Prompt »
The lines to copy from the data below are those that hold the string "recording".

The data »
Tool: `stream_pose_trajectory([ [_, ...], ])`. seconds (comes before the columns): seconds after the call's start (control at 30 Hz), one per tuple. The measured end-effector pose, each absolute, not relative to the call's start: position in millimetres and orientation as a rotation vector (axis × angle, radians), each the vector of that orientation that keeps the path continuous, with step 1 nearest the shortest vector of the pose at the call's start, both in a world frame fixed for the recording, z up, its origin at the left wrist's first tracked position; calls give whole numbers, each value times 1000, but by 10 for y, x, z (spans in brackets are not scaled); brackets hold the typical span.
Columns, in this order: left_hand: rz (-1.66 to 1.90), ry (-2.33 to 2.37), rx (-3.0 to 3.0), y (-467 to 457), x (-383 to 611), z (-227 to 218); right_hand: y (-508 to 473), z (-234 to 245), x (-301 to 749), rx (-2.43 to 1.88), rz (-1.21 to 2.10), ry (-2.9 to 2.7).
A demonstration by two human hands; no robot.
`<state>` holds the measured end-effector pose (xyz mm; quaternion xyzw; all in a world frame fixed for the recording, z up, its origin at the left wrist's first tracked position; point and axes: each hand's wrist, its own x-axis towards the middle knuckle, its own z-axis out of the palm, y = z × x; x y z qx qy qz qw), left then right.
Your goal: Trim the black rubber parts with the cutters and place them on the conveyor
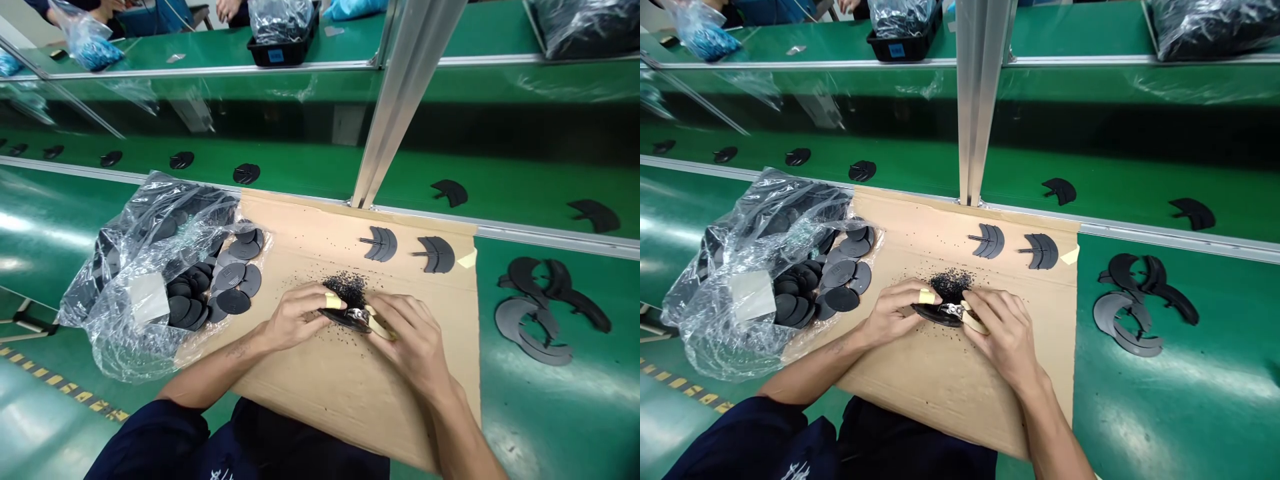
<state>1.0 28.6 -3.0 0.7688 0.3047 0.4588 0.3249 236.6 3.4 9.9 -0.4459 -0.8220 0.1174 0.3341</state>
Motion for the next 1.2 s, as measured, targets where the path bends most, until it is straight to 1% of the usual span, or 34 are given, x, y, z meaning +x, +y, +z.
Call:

Solution to the problem »
Tool: `stream_pose_trajectory([ [_, ...], ])`. seconds (comes before the columns): seconds after the call's start (control at 30 Hz), one per tuple. The measured end-effector pose, each absolute, not relative to the call's start: position in millimetres and orientation as a rotation vector (axis × angle, radians), each the vector of that orientation that keeps the path continuous, with step 1 nearest the shortest vector of the pose at the call's start, both in a world frame fixed for the recording, z up, its origin at the left wrist's first tracked position; calls give whole numbers, each value times 1000, but by 10 for y, x, z (spans in brackets are not scaled); brackets hold the typical span.
`<state>` holds the measured end-effector pose (xyz mm; quaternion xyzw; all in a world frame fixed for the recording, z up, its origin at the left wrist's first tracked position; point and axes: each hand's wrist, its own x-axis towards the middle knuckle, its own z-axis out of the palm, y = z × x; x y z qx qy qz qw), left then right.

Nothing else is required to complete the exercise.